Luciano Victor Barros Maluly 6 de maio de 2016

A paixão do brasileiro pelo futebol é decorrente das características figurativas que unem a filosofia do esporte à cultura popular do país. Durante a partida, o objetivo do jogador é driblar os obstáculos (regras, adversários…) para conquistar o seu o objetivo, no caso o gol. Com sua habilidade, destrói táticas opostas sem se preocupar como o estereótipo de gênio ou louco. Foi assim como Leônidas, Zizinho, Ademir Menezes, Pelé, Garrincha, Zico e Romário, entre outros tantos craques.

O mesmo se pode dizer do povo brasileiro. Mesmo na pobreza, ele usa a sua criatividade para vencer as dificuldades, ou seja, “(…) o futebol institui abertamente a malandragem como arte de sobrevivência e o jogo de cintura como estilo nacional.”, relembrando Roberto DaMatta (1994, p.17).

A espontaneidade o convence a ser um misto dos maridos de Dona Flor, sendo, de um lado, meio inconsequente, alegre e sexualmente perfeito e, de outro, certinho, com poucos vícios, cheio de moral e socialmente exemplar.

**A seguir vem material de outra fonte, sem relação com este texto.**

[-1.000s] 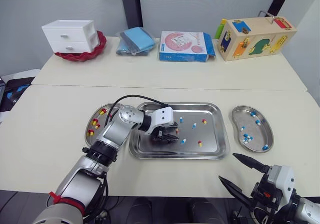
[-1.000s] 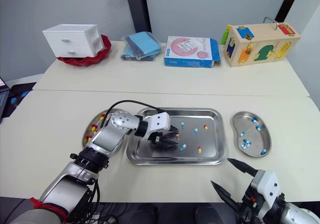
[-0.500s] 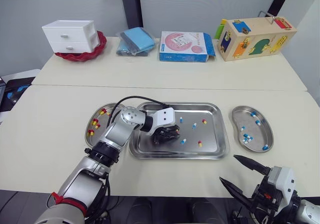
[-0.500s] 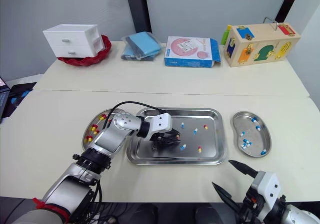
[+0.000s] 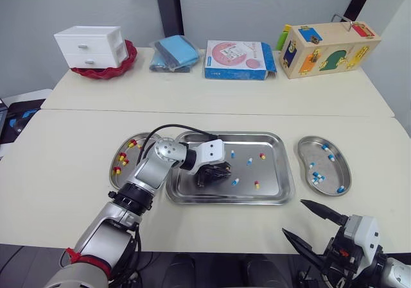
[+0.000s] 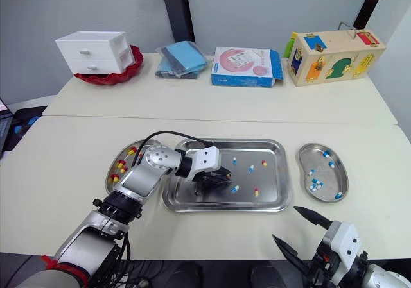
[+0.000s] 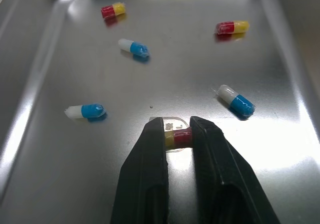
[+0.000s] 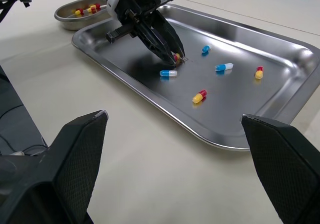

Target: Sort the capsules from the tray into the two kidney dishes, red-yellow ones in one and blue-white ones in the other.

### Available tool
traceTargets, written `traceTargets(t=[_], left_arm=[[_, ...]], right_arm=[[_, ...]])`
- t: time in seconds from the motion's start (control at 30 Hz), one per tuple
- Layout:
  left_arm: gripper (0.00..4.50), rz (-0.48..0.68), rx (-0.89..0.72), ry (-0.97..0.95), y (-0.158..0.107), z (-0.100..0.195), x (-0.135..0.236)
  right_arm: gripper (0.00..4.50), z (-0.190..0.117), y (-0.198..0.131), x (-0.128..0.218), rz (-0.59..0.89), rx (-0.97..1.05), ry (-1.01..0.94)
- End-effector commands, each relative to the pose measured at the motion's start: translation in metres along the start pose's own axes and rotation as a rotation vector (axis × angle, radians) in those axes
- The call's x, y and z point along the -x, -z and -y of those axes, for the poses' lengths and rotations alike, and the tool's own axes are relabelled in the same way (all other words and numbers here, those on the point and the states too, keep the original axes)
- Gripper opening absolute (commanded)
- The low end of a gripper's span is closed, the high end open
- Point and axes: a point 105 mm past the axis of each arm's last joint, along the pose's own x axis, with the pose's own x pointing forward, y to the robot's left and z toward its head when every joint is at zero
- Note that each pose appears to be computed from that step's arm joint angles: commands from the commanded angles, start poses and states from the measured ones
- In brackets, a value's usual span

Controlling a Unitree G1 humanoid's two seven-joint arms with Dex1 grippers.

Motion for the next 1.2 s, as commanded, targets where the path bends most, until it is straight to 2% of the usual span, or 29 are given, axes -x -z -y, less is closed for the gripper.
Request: traceTargets(t=[0.03, 0.23, 0.33, 0.6, 0.77, 0.9, 1.03, 1.2], left_arm=[[0.45, -0.003, -0.016, -0.001, 0.001, 0.002, 0.0], [0.45, 0.046, 0.001, -0.013, -0.011, -0.003, 0.01], [0.45, 0.07, 0.028, -0.042, -0.019, -0.01, 0.026], [0.45, 0.037, 0.149, -0.177, -0.013, -0.011, 0.09], [0.45, -0.026, 0.22, -0.297, 0.003, -0.004, 0.122], [0.45, -0.049, 0.309, -0.46, 0.017, -0.008, 0.158], [0.45, -0.136, 0.381, -0.597, 0.047, -0.005, 0.19], [0.45, -0.172, 0.402, -0.645, 0.062, 0.0, 0.2]], right_arm=[[4.5, -0.002, -0.007, 0.0, 0.02, 0.022, -0.005], [4.5, -0.003, -0.011, -0.002, 0.026, 0.029, -0.024], [4.5, -0.007, -0.013, -0.002, 0.023, 0.039, -0.068], [4.5, -0.017, -0.01, 0.002, -0.034, 0.086, -0.252], [4.5, -0.014, -0.01, 0.0, -0.039, 0.102, -0.312], [4.5, 0.0, -0.01, -0.004, -0.039, 0.111, -0.32], [4.5, 0.004, -0.009, -0.007, -0.037, 0.102, -0.336], [4.5, 0.007, -0.01, -0.012, -0.029, 0.1, -0.347]])
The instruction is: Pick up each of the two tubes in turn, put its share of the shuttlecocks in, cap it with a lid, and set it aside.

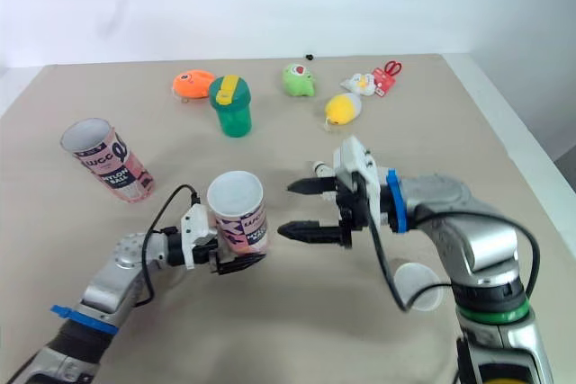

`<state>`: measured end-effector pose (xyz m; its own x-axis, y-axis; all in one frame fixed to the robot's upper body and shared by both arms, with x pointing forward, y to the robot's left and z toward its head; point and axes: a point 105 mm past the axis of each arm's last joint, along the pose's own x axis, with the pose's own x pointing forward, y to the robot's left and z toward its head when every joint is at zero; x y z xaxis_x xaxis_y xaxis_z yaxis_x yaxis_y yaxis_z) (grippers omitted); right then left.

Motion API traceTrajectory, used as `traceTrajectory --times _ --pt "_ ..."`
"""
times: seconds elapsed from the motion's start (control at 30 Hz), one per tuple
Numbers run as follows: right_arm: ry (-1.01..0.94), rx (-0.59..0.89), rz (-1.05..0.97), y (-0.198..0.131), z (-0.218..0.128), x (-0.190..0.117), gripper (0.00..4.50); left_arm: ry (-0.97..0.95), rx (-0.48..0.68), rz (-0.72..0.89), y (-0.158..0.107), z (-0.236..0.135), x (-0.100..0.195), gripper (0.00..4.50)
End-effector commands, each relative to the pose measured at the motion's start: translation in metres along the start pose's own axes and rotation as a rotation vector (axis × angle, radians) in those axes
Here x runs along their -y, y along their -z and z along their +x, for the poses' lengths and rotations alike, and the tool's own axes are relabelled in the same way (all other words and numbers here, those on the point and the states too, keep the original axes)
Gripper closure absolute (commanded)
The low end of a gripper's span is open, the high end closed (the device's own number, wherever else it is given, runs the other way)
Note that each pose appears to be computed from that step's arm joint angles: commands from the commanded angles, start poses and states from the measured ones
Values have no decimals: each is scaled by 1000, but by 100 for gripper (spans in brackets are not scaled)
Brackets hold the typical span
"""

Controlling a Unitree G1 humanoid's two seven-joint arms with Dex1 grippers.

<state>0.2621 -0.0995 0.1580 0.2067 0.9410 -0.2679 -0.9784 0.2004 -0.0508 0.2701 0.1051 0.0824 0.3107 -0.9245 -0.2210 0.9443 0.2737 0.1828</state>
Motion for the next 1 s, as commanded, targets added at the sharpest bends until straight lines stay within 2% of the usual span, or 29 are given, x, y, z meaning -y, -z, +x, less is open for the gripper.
traceTrajectory --times 0.03,0.17,0.27,0.37,0.5,1.0 --pt "56 41 -90 2 8 3 2 -9 -107 -88 27 -25 1 8" --pt "61 46 -82 34 36 -2 2 33 -105 -84 12 -34 0 8" --pt "64 79 -65 41 49 -1 2 81 -85 -78 0 -25 6 8" --pt "60 105 -66 39 60 2 2 95 -51 -70 -9 -13 9 8" --pt "51 126 -73 35 70 2 2 105 -55 -74 -9 -9 13 8" --pt "12 130 -80 34 81 -7 2 75 -87 -66 -5 -17 7 8"
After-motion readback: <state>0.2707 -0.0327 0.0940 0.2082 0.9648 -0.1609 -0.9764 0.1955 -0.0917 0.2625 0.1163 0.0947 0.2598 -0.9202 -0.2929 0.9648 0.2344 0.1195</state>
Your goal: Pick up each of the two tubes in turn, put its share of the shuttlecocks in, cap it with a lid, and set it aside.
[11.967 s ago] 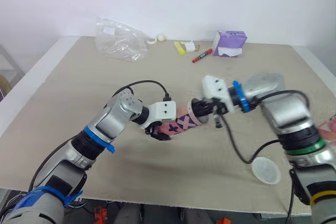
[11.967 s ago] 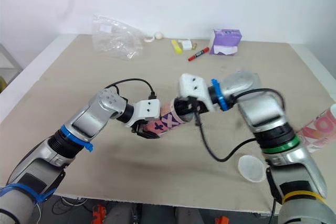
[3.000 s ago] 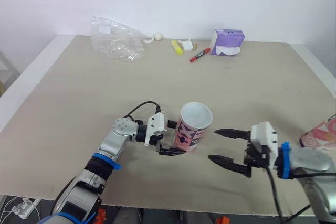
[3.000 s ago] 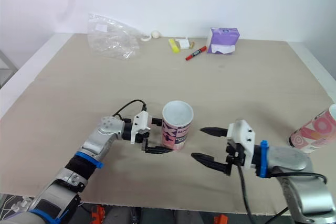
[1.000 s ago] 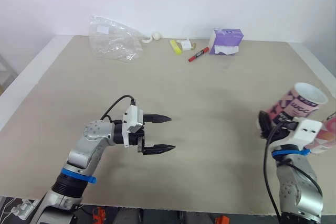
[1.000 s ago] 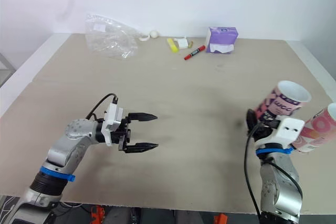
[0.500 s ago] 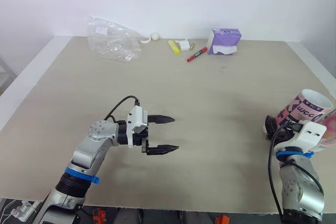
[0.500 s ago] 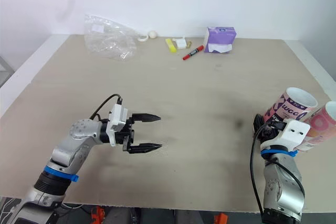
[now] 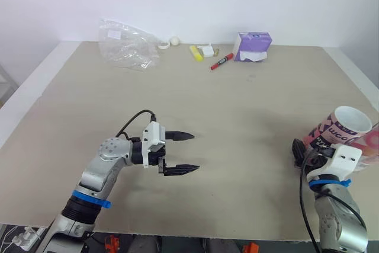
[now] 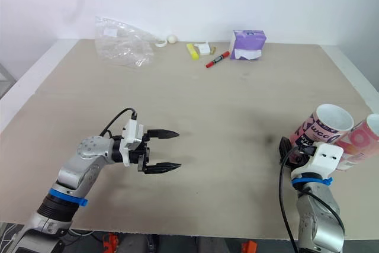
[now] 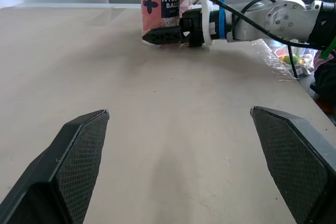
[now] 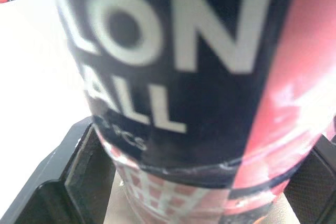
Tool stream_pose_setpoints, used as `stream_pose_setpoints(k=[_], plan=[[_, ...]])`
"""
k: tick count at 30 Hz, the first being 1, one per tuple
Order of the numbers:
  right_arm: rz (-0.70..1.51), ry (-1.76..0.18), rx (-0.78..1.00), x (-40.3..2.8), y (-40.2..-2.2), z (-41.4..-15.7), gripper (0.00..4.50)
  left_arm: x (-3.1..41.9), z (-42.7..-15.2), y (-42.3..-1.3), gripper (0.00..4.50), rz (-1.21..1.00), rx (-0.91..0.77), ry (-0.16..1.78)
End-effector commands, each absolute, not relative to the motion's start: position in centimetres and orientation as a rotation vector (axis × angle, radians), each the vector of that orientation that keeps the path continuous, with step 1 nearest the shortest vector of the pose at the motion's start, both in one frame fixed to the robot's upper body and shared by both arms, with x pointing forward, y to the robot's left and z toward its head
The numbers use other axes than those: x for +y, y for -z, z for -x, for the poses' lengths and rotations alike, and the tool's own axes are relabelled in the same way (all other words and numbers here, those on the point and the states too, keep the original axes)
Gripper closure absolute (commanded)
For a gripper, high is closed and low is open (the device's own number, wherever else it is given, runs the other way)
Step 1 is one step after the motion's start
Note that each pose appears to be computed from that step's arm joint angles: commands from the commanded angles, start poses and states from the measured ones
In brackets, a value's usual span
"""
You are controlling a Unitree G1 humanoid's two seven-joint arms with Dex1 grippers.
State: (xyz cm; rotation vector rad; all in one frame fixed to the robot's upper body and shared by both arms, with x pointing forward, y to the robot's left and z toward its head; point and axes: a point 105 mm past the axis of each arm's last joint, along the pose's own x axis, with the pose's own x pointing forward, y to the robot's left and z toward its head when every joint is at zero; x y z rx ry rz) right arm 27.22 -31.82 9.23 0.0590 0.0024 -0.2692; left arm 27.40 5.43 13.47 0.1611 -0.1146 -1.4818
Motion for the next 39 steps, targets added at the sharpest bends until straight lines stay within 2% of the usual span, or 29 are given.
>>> stream_pose_setpoints(k=[1,9,16,20,22,28,33,35,39], plan=[[-0.022,0.267,-0.048,-32.0,-11.3,-26.3,0.07,5.2,-27.4,-14.1,0.0,-0.18,-0.151,1.498],[0.008,0.317,-0.033,-33.7,-12.0,-23.8,0.07,5.3,-28.1,-14.0,0.0,-0.195,-0.148,1.497],[0.057,0.196,0.026,-33.1,-12.1,-21.3,0.07,5.4,-28.6,-13.9,0.0,-0.205,-0.149,1.494],[0.05,0.124,0.02,-32.4,-12.7,-21.0,0.07,5.4,-29.1,-13.9,0.0,-0.213,-0.154,1.489],[0.055,0.069,0.042,-31.5,-12.6,-20.6,0.07,5.4,-29.1,-13.9,0.0,-0.214,-0.157,1.489],[0.127,-0.265,0.105,-27.3,-11.8,-18.5,0.07,5.7,-29.3,-13.9,0.0,-0.218,-0.159,1.468],[0.166,-0.55,0.056,-23.4,-12.9,-19.7,0.07,6.2,-29.6,-13.6,0.0,-0.244,-0.145,1.429],[0.209,-0.693,0.018,-21.3,-13.3,-21.3,0.07,6.8,-30.0,-13.3,0.0,-0.253,-0.123,1.382],[0.237,-0.862,-0.042,-18.7,-14.2,-24.0,0.07,8.4,-31.2,-12.6,0.0,-0.279,-0.068,1.281]])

O ritual do futebol é assim, como uma união entre os protagonistas do espetáculo. Como no carnaval, a função de ambos é apenas transmitir a fantasia – apesar das normas e estratégias. Dentre as personagens, surge a figura do treinador como o Pai que transmite ordens e ensino o filho as manhas da vida: “Faça assim, mas do seu jeito”.

Deste modo, revela-se a natureza do futebol-arte brasileiro, que é mágica e deslumbrante; espontânea e individualmente coletiva; admirada mundialmente desde 1958. Quando esse estilo sobre interferências que o descaracterizam, os jornalistas do país, na maioria das vezes, se rebelam, fervorosamente, contra os invasores. Está em pauta a defesa do jogo ofensivo, que significa a própria sobrevivência da modalidade e, principalmente, a manutenção da arte local de se jogar futebol (o privilégio do ataque, dinâmico, cheio de dribles e gols, com o jogador olhando para frente, com a tática servindo apenas como um referencial ao jogador).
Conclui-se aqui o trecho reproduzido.